## Input data

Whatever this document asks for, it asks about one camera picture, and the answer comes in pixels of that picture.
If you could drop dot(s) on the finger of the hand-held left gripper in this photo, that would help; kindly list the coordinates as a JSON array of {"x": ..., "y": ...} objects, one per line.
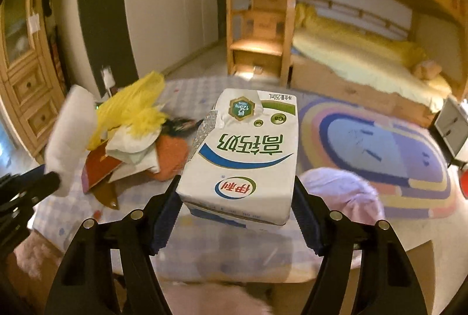
[{"x": 40, "y": 187}]

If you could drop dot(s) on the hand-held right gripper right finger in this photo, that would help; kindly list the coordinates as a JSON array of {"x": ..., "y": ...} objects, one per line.
[{"x": 307, "y": 223}]

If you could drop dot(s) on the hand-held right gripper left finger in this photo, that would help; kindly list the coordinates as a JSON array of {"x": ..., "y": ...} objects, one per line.
[{"x": 166, "y": 220}]

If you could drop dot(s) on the white paper towel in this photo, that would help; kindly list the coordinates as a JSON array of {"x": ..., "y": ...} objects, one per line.
[{"x": 69, "y": 132}]

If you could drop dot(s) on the white tissue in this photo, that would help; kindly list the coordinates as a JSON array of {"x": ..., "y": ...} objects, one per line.
[{"x": 128, "y": 145}]

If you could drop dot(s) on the white milk carton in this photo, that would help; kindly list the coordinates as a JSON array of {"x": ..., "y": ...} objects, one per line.
[{"x": 237, "y": 161}]

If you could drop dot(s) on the black wrapper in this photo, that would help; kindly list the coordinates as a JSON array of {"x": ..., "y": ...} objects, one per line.
[{"x": 179, "y": 125}]

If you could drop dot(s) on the yellow plastic bag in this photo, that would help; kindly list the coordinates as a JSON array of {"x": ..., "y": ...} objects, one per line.
[{"x": 124, "y": 106}]

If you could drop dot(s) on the lilac fluffy cloth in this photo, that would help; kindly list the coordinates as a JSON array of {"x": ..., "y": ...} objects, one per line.
[{"x": 343, "y": 190}]

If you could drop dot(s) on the blue checkered tablecloth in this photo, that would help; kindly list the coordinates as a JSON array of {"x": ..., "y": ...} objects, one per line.
[{"x": 226, "y": 249}]

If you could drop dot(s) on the wooden drawer cabinet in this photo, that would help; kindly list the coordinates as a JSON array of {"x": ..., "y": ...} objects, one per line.
[{"x": 29, "y": 88}]

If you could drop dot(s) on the colourful oval rug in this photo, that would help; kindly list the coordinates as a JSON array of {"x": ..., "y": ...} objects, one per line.
[{"x": 365, "y": 139}]

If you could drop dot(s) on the wooden bunk bed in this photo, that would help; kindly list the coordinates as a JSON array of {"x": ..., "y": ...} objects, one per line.
[{"x": 365, "y": 88}]

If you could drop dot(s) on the red round object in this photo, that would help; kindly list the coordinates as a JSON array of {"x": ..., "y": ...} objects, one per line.
[{"x": 465, "y": 183}]

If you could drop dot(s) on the grey nightstand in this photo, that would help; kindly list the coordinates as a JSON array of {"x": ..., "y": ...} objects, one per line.
[{"x": 449, "y": 125}]

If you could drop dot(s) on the yellow bed blanket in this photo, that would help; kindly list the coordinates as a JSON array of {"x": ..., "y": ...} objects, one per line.
[{"x": 358, "y": 55}]

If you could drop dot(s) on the dark chalkboard panel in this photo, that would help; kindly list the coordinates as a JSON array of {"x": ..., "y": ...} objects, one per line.
[{"x": 106, "y": 8}]

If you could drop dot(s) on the beige plush toy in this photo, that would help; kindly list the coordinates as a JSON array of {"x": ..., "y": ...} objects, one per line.
[{"x": 427, "y": 69}]

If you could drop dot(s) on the wooden stair drawers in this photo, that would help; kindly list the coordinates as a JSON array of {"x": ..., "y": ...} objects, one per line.
[{"x": 263, "y": 26}]

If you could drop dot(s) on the white wardrobe with round holes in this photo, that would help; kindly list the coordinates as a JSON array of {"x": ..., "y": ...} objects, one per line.
[{"x": 175, "y": 8}]

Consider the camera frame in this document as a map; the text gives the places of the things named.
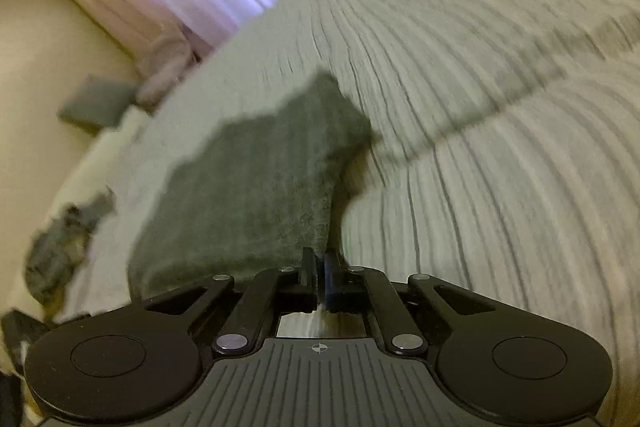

## Activity
Give the number of lines in the listing above that contain the word "camera", with no other text.

## Answer
2